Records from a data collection
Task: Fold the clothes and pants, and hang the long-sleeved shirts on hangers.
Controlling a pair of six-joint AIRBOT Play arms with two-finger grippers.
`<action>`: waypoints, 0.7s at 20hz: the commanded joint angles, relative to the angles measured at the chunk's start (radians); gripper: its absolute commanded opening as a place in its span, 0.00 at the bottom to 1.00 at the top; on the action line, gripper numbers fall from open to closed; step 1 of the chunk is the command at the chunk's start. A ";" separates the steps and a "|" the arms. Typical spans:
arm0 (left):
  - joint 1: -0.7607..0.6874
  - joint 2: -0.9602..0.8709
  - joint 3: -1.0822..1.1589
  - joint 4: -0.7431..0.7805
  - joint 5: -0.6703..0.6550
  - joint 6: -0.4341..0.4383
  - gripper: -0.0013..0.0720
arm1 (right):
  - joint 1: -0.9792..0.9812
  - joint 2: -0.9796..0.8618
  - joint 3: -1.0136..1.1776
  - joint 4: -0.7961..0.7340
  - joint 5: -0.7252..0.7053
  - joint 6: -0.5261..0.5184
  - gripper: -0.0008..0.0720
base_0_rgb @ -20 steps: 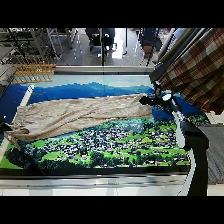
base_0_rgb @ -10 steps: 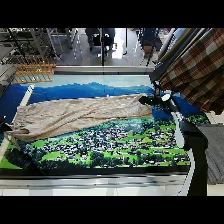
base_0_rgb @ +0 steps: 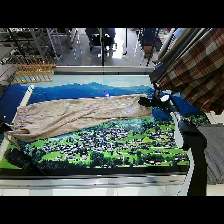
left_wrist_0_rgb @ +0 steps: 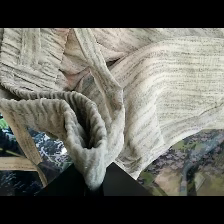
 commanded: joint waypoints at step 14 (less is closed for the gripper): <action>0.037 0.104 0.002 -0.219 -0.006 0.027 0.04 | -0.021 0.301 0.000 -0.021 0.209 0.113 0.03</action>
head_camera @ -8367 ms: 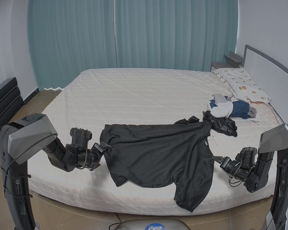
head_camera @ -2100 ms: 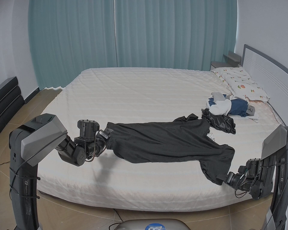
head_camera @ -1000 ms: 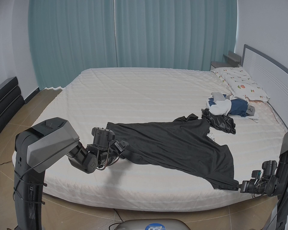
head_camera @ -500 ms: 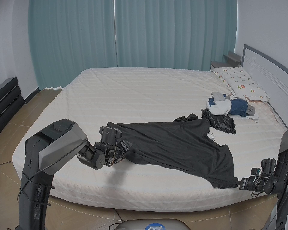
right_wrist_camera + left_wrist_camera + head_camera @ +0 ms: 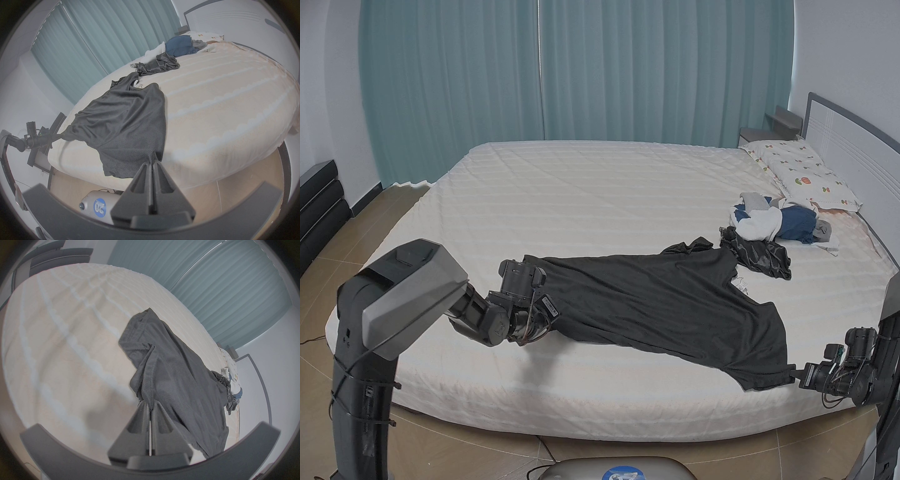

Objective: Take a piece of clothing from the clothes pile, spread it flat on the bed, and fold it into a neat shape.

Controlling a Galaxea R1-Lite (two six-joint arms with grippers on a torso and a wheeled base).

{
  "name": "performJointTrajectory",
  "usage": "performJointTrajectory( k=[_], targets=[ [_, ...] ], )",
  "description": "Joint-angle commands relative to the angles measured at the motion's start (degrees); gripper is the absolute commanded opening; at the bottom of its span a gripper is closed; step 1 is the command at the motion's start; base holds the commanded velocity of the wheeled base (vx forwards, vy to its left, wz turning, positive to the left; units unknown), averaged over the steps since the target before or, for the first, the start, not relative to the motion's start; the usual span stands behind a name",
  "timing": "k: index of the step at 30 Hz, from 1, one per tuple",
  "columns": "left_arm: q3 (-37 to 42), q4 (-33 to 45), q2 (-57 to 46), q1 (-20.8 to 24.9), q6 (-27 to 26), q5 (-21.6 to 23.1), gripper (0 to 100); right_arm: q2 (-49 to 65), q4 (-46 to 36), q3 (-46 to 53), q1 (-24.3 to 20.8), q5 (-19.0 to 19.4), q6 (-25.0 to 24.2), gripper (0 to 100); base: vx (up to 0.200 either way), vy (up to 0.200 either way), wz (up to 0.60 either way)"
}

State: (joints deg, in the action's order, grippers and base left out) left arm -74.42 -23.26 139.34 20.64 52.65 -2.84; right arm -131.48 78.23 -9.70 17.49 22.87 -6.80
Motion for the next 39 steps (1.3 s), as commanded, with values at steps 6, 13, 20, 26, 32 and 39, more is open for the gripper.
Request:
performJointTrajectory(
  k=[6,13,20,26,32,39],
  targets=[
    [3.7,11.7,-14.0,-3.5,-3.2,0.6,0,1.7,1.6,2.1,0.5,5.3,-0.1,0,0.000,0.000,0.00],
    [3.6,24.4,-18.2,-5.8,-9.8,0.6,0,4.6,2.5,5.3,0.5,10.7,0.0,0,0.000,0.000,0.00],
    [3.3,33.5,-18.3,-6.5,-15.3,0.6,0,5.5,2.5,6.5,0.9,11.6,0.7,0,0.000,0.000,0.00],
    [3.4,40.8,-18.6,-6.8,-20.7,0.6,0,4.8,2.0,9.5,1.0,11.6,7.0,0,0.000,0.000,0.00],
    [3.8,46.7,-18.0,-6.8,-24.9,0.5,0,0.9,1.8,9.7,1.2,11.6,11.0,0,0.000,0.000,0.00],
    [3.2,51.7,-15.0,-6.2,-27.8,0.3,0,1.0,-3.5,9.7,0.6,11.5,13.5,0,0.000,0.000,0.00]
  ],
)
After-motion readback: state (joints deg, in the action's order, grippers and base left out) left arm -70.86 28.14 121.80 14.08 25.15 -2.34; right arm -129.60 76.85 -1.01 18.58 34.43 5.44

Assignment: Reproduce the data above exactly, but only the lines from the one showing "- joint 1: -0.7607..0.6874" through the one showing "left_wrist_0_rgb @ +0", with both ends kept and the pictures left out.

Problem solution:
  - joint 1: -0.7607..0.6874
  - joint 2: -0.9602..0.8709
  - joint 3: -1.0822..1.1589
  - joint 4: -0.7431..0.7805
  - joint 5: -0.6703..0.6550
  - joint 6: -0.4341..0.4383
  - gripper: -0.0013..0.0720
arm1 (right):
  - joint 1: -0.9792..0.9812
  - joint 2: -0.9796..0.8618
  - joint 3: -1.0136..1.1776
  - joint 4: -0.7961..0.7340
  - joint 5: -0.7252..0.7053
  - joint 6: -0.5261..0.5184
  - gripper: -0.0008..0.0720
base_0_rgb @ -20 steps: 
base_0_rgb @ -10 steps: 
base_0_rgb @ +0 steps: 
left_wrist_0_rgb @ +0 steps: 

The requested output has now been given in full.